Philipp Horsch : En 2011, nous avons pris la décision de créer une entité à Fargo, dans le Dakota du Nord. En automne 2013 à la fin des travaux de construction, nous avons déménagé du Dakota du Sud à Fargo, dans le Dakota du Nord. Malheureusement, à ce moment-là, le marché s’est complètement effondré aux Etats-Unis. Les prix du soja et du maïs ont chuté massivement, quasiment de moitié. Le marché en souffre toujours et montre encore des séquelles. Dans la foulée, les revenus des agriculteurs ont fortement reculé et, par voie de conséquence, la propension à l’investissement. Le marché de l’agroéquipement a chuté de près de 50% à 60%. Nous n’étions pas préparés à cet évènement à cette époque. A la suite de plusieurs années de croissance aux Etats-Unis, nous étions plutôt euphoriques et très confiants en l’avenir de notre nouvelle structure à Fargo. Depuis cette date, le marché outre-Atlantique est devenu très difficile. 

On ne peut guère s’attendre à une amélioration de la situation pour cette année, ni pour l’année prochaine. Ce printemps en Amérique du Nord a été marqué par un temps pluvieux et froid. Les semis du maïs et du soja ont eu lieu tardivement, ce qui a retardé les récoltes en fonction des régions de quatre à huit semaines. Jusqu’à peu de temps encore, il pleuvait encore beaucoup dans le nord des Etats-Unis.

Aux USA et dans certaines régions du Canada, les agriculteurs ont souvent dû faire face à de mauvaises conditions climatiques pendant les récoltes. L'arrivée précoce de l'hiver a fini par décourager certains agriculteurs. Les rendements - dans la mesure où nous pouvons en juger à ce stade - sont plutôt médiocres, mais il faut tenir compte du fait que près de 10% des surfaces agricoles n’ont pas pu être ensemencées au printemps ou ont été praticables trop tardivement pour les semoirs. De plus, les agriculteurs doivent se démener avec les prix extrêmement bas. Globalement, on peut dire que le marché nord-américain est soumis à de rudes épreuves et que le développement des affaires est encore hésitant. Et c’est peu dire, l’année à venir sera probablement plus difficile encore que l’année écoulée !
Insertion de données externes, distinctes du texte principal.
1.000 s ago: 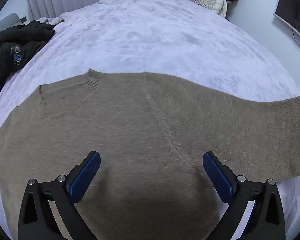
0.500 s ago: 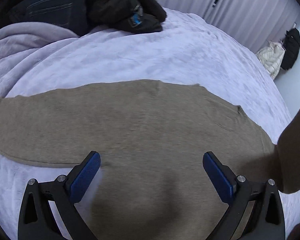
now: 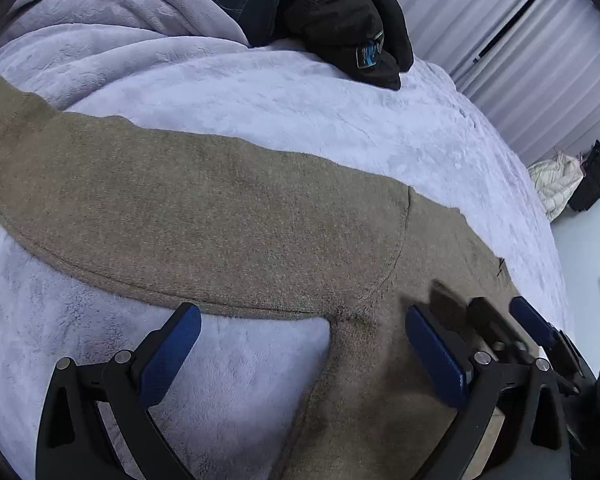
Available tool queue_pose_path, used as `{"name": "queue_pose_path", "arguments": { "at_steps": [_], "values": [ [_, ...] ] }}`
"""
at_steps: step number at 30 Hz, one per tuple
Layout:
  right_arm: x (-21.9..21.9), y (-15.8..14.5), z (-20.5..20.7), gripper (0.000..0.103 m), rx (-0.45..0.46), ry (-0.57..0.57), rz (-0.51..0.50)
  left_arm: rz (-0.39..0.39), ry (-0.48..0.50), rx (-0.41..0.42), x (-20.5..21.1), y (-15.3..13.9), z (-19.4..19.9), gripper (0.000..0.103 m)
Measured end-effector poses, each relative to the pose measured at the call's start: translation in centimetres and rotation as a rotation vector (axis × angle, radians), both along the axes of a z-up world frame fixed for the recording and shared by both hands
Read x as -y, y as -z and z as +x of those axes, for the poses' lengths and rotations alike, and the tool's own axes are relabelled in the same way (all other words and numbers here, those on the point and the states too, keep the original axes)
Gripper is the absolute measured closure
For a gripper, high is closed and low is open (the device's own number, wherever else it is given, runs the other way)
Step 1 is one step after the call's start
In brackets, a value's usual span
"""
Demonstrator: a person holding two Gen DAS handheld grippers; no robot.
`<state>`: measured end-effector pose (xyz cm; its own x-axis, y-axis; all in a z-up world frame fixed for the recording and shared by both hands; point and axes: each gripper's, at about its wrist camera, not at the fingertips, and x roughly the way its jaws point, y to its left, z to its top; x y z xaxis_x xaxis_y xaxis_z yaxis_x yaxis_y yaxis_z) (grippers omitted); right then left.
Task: Fold small clothes
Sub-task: 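Lay the sleeve across the sweater body and open the right gripper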
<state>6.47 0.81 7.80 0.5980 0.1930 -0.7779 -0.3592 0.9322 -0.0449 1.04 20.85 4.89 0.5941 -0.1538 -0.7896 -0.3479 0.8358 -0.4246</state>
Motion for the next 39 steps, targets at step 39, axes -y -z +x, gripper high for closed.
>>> {"name": "queue_pose_path", "arguments": {
  "at_steps": [39],
  "values": [
    [23.6,4.7,2.0,0.015,-0.110,0.283,-0.069,0.370,0.361,-0.109,20.8,2.7,4.2,0.000]
  ]
}}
terraHORSCH : Comment se positionne le marché canadien ? Quelles sont les différences avec les USA ?
Philipp Horsch : Depuis les années 1990, l’agriculture au Canada est dominée par la culture du colza. Néanmoins, en raison du changement climatique et grâce à l'amélioration des variétés, on voit petit à petit apparaître du maïs, du soja et des légumineuses. Les agriculteurs profitent fortement de cette évolution, car ces nouvelles cultures viennent stabiliser et améliorer leur revenu, mais elles permettent aussi des rotations culturales plus productives. Le colza continue à jouer un rôle majeur au Canada. Au cours des dernières années, le marché canadien se portait toujours un peu mieux que le marché américain, notamment parce que les Canadiens étaient moins dépendants du maïs et du soja. Cependant, les Canadiens ont tout de même dû faire face à de grandes difficultés dans le domaine du colza l’année passée, causées par les turbulences commerciales avérées avec la Chine.
Les marchés US et canadiens se trouvent actuellement en quasi stagnation dans la mesure où ils sont, tous les deux, soumis à de fortes pressions. Nous ne baissons pas les bras et continuons à investir, par exemple dans une unité spécialisée dans les pièces détachées à Saskatoon (province de Saskatchewan). Nous avançons lentement, mais nous gardons notre cap.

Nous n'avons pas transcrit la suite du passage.